I would like to make my df smaller by just taking one observation per person per date, based on a persons biggest quantity per date.
Here's my df:
names dates quantity
1 tom 2010-02-01 28
3 tom 2010-03-01 7
2 mary 2010-05-01 30
6 tom 2010-06-01 21
4 john 2010-07-01 45
5 mary 2010-07-01 30
8 mary 2010-07-01 28
11 tom 2010-08-01 28
7 john 2010-09-01 28
10 john 2010-09-01 30
9 john 2010-07-01 45
12 mary 2010-11-01 28
13 john 2010-12-01 7
14 john 2010-12-01 14
I do this first by finding the max quantity per person per date. This works ok, but as you can see, if a person has equal quantities they retain the same amount of obs per date.

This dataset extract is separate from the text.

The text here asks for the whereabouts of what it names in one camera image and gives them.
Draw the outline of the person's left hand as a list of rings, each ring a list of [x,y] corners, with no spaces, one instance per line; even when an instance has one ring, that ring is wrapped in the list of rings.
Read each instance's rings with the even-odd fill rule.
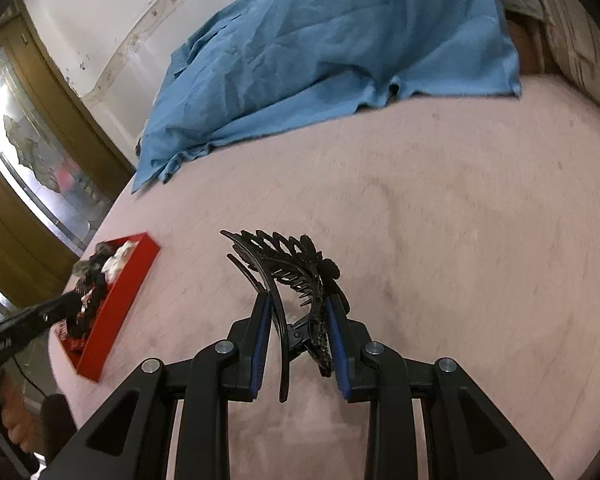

merge(df, aggregate(quantity ~ names+dates, df, max))
names dates quantity
1 john 2010-07-01 45
2 john 2010-07-01 45
3 john 2010-09-01 30
4 john 2010-12-01 14
5 mary 2010-05-01 30
6 mary 2010-07-01 30
7 mary 2010-11-01 28
8 tom 2010-02-01 28
9 tom 2010-03-01 7
10 tom 2010-06-01 21
11 tom 2010-08-01 28
So, my next step would be to just take the first obs per date (given that I have already selected the biggest quantity). I can't get the code right for this. this is what I have tried:
merge(l, aggregate(names ~ dates, l, FUN=function(z) z[1]))->m ##doesn't get rid of one obs for john
and a data.table option
l[, .SD[1], by=c(names,dates)] ##doesn't work at all
I like the aggregate and data.table options as they are fast and by df has ~100k rows.
Thank you in advance for this!
SOLUTION
i posted too fast - apologies!! an easy solution to this problem is just to find duplicates and then remove those. e.g.,;
merge(df, aggregate(quantity ~ names+dates, df, max))->toy
toy$dup<-duplicated(toy)
toy<-toy[toy$dup!=TRUE,]
here are the system times
system.time(dt2[, max(new_quan), by = list(hai_dispense_number, date_of_claim)]->method1)
user system elapsed
20.04 0.04 20.07
system.time(aggregate(new_quan ~ hai_dispense_number+date_of_claim, dt2, max)->rpp)
user system elapsed
19.129 0.028 19.148